With the breeze picking up it's even possible to walk along the Hellcat dike without being bitten although the people I meet coming from there tell me I'll need bug repellent. I don't' get anymore insect bites, and I am rewarded with great looks at a Forster's tern. Cormorants are having a field day. It's a regular cormorant party. They keep arriving in groups of five, splash landing in the Bill Forward Pool, and then diving making as much splashing as possible. Only one is sitting drying its wings, the odd cormorant out. There's a ton of shorebirds too, and I make out most of 'em but can't walk any further along the dike because a redwinged blackbird couple whose nest is apparently somewhere in the grasses next to the pool keep threatening me with grievous bodily harm when I take one step past the observation tower.

Today's bird in the road where the suicidal mourning doves usually are (you will recall yesterday's was a kingbird) is a yellow warbler. Actually two yellow warblers pecking at each other furiously. The fight, fly up a little, land back in the road. I wait 'til they finally take the fight into some bushes. I have never in my entire life seen a yellow warbler sit on the road. What is it about that stretch of road?
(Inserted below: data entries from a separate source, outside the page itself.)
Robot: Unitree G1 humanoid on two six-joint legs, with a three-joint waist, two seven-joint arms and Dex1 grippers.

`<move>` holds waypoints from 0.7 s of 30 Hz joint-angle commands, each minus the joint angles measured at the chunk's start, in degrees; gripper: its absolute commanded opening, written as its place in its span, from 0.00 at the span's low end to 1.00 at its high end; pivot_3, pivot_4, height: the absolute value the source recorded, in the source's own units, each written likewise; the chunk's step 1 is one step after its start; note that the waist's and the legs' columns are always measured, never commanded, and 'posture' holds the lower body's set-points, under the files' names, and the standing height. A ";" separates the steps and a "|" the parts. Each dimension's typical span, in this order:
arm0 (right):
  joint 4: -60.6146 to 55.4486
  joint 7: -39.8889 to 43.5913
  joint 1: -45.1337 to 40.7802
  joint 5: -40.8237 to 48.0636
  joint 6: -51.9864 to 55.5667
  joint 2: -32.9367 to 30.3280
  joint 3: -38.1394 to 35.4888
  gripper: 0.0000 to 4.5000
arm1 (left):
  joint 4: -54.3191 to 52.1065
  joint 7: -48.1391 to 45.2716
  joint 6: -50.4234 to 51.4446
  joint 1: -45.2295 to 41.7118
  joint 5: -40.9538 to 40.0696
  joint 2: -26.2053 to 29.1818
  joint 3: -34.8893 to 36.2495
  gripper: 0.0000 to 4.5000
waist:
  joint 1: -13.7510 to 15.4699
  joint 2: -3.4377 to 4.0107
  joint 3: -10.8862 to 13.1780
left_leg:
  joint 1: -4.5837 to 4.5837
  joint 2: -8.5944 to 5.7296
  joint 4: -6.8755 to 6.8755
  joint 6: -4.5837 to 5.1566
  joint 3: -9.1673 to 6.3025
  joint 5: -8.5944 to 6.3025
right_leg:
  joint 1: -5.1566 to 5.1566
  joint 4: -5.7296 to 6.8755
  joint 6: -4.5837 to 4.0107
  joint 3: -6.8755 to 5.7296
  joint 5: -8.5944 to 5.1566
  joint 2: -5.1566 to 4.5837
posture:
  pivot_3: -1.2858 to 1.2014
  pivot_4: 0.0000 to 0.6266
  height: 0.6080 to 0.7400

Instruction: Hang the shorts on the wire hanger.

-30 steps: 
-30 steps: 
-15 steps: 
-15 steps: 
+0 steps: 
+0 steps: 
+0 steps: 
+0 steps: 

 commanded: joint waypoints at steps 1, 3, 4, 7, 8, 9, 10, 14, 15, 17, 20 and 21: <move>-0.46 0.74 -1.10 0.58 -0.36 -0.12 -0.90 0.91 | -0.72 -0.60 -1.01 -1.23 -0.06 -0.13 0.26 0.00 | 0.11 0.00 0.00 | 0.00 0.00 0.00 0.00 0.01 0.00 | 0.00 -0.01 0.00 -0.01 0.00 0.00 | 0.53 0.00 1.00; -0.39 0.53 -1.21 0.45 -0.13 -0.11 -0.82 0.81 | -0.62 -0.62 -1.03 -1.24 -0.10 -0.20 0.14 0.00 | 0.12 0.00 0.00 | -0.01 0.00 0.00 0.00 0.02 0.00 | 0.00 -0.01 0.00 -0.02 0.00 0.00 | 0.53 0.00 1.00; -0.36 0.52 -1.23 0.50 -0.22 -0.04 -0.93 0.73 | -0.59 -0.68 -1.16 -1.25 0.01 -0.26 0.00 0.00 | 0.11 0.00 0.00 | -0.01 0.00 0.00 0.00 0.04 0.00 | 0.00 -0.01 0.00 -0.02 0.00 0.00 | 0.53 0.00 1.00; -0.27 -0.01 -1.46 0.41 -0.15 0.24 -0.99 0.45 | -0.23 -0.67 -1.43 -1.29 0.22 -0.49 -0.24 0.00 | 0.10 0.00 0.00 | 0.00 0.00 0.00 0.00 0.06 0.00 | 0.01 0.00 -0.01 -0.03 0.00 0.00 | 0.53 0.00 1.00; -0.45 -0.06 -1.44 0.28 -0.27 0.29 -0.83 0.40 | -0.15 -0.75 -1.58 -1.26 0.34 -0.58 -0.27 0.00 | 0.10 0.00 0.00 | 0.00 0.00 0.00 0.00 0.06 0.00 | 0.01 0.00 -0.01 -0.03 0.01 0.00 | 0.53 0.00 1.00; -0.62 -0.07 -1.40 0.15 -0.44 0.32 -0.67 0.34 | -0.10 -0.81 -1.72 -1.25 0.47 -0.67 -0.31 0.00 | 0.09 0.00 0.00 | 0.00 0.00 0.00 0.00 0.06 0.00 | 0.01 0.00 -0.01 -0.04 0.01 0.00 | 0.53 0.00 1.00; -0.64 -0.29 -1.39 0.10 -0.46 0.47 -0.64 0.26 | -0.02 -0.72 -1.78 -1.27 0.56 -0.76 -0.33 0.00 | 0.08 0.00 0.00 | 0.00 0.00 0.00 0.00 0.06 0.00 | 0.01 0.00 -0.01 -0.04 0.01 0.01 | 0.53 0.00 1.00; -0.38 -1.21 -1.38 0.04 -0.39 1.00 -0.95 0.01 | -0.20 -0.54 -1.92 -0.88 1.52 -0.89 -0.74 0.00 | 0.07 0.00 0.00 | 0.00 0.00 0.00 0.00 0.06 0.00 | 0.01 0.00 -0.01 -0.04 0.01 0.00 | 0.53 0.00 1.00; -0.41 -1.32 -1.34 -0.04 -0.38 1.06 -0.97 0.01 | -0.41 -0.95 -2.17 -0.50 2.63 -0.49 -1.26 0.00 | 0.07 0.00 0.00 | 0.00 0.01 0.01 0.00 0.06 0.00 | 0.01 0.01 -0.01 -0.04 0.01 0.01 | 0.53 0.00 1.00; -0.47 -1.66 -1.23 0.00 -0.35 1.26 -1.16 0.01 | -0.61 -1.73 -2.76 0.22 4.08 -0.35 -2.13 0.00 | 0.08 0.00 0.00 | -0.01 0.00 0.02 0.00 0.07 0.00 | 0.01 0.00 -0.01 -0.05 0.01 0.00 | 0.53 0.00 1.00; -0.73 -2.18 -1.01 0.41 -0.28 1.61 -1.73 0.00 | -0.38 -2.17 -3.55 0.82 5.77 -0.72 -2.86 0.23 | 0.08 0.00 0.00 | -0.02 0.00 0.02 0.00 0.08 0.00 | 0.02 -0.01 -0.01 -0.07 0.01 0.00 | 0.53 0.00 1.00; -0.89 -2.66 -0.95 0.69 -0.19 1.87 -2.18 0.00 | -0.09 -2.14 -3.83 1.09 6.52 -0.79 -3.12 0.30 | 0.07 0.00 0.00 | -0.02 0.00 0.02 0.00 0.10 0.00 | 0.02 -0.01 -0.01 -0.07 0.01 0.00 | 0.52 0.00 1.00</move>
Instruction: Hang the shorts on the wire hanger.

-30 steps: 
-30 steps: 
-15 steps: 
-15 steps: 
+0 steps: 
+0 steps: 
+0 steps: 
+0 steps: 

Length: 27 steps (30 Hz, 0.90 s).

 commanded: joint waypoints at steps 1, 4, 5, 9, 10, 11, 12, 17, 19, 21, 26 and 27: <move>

The first really summery day of summer only comes 'round once and these long days make me feel like I have to use up every last ray of light before I head home. I know there are willow flycatchers, a black tern, and that elusive Franklin's gulls to track down and I could easily stay here 'cause I know it will be just beastly at home. However, I'm eager to shake the sand out of my shorts, wash the sunscreen off, and change my socks. Not to mention I have entirely forgotten to eat since breakfast.

As I guessed, it's way hotter back inland in North Andover.